Inwhizable’s ears moved like tiny radar dishes, forward to catch the sounds of a crowd of more than 20,000, backward to listen to his trainer. He shifted the bit at the end of his silver plated, hand-etched bridle. His coat looked so healthy it glowed.
McCutcheon wore a heavily starched white shirt, jeans creased switchblade sharp, boots, chaps and cowboy hat. He sat back and enjoyed the stadium’s scent. It smelled new: fresh paint, fresh welds and fresh dirt.
A roar of approval for the team that had just finished performing drifted up the tunnel. A voice boomed over the PA. “From the United States, Scott McCutcheon and Inwhizable”.
The rider leaned forward slightly, squeezed his calves along Inwhizable’s flanks, and the horse started a focused stroll into the ring. Two and a half minutes later, after a dizzying series of whirling dervish spins and dirt-spewing sliding stops, Scott McCutcheon and Inwhizable were world champions.
“When it’s over and people are going crazy, you take a peek around and it’s incredible,” he said. “I remember feeling like an Olympic athlete on the podium when they gave us gold medals and played the National Anthem.”
The historic win confirmed what much of the horse world knew: that Texas, especially this part of the Lone Star State, is home to the best Quarter Horses, riders, trainers and equine experts on the planet.
Take a lazy drive on a clear Sunday morning in Grayson County and you may be surprised at what is in your backyard. Tax rolls show more than 100 ranches in the county. They occupy over 4,000 acres, and have a value exceeding 40 million dollars. A few still raise cattle, but most are Quarter Horse spreads. The equine industry is not just a cherry on top of the county’s economic dessert.
In the last ten years or so, it has become the pot roast and veggies.
Scott and Kathy McCutcheon have a 103-acre ranch in Whitesboro where they train Quarter Horses and riders from around the world. Kathy is a blonde with clear blue eyes, a button nose and a handshake that lets you know she is a lady but not a pushover.
She runs the ranch while Scott trains horses and practices for competition. The down-to-earth couple said it is simple why this is prime horse country. “One reason is that in this area there’s about eight inches of sand with a clay base. It’s perfect because it’s easy on the horse’s feet,” Scott said. “The base is hard like a table with sand on top. That’s perfect for our training. The sandy soil is popular with all horse people.”
Around 40 Quarter Horses roam the hills of the McCutcheon place. At the top of their string are world champion Inwhizable and national champion Mega Jac.
Scott, Kathy and their three daughters love what they do, but it is still a business. “I make my living selling horses I train. Going to horse shows is icing on the cake,” Scott said. “Last year I won $50,000. That’s icing. What we have to do is sell horses. The foreign market is tremendous.”
Sales to foreign horse aficionados do more than bolster the McCutcheon Ranch’s black ink; they benefit the entire county. It takes an equine village to care for these horses before they bring in a profit.
“Our place is a working ranch. We have stallions, babies, brood mares,” said Kathy. “We have anywhere from three to five people who work for us. At the shows we have people who brush, saddle, prepare horses so Scott can ride.”

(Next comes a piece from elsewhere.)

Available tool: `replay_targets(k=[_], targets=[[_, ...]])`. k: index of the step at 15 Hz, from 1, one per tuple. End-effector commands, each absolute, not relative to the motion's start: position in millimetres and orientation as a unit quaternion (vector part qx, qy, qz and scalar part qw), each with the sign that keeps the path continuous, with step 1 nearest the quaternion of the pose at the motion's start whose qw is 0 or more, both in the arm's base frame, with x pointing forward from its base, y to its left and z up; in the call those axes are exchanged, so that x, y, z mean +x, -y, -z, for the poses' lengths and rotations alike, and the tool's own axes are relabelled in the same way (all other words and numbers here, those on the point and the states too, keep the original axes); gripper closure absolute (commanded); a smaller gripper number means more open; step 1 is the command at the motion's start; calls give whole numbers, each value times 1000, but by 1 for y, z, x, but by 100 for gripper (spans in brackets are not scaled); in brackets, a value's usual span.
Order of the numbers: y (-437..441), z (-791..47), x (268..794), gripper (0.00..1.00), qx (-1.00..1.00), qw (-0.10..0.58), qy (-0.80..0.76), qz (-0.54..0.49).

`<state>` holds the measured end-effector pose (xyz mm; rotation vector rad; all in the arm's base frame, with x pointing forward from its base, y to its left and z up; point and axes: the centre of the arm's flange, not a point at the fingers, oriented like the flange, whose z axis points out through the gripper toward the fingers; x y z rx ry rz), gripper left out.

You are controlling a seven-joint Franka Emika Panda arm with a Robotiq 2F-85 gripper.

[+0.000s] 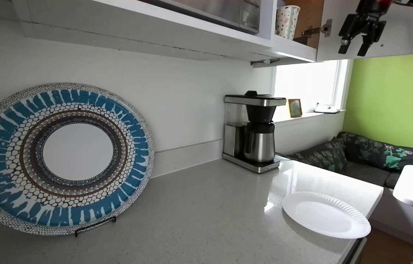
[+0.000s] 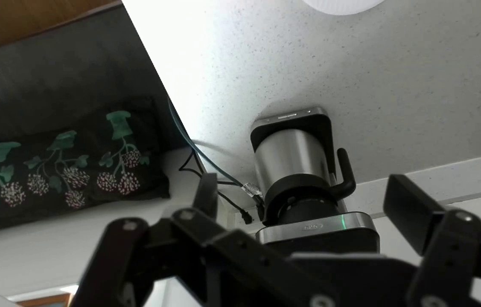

In turn, those people leave a money trail throughout Grayson County, but the monetary boost goes beyond employees. It costs about $150 a month to feed each horse. They need new shoes every six weeks at about $125 a horse. There are fees for vaccinations, supplements like glucosamine for their joints and visits to the vet.
All told, it costs roughly $10,000 to $12,000 a year to care for one horse. Some ranches have hundreds of animals, and most of what it takes to care for them comes from local businesses.
W.D. Ferguson, owner of Dennard’s Farm Supply, has circles under his eyes, attesting to long hours put in due to the booming horse business. He is a bear of a man with salt and pepper hair that curls out from under his black Stetson. He crosses his arms, looks around his 30,000-square-foot store and thinks back.
“Fifteen years ago there were a lot of hobbyists, people doing weekend trail rides. Now it’s a phenomenal business,” he said. His place off US 377 in Whitesboro is testament to that. Ferguson had been in a smaller store more than four decades but decided to move two years ago.
“It’s been busy, busy. We have to be because of overhead. We’re working 30 people where we were working 13 when we were downtown.”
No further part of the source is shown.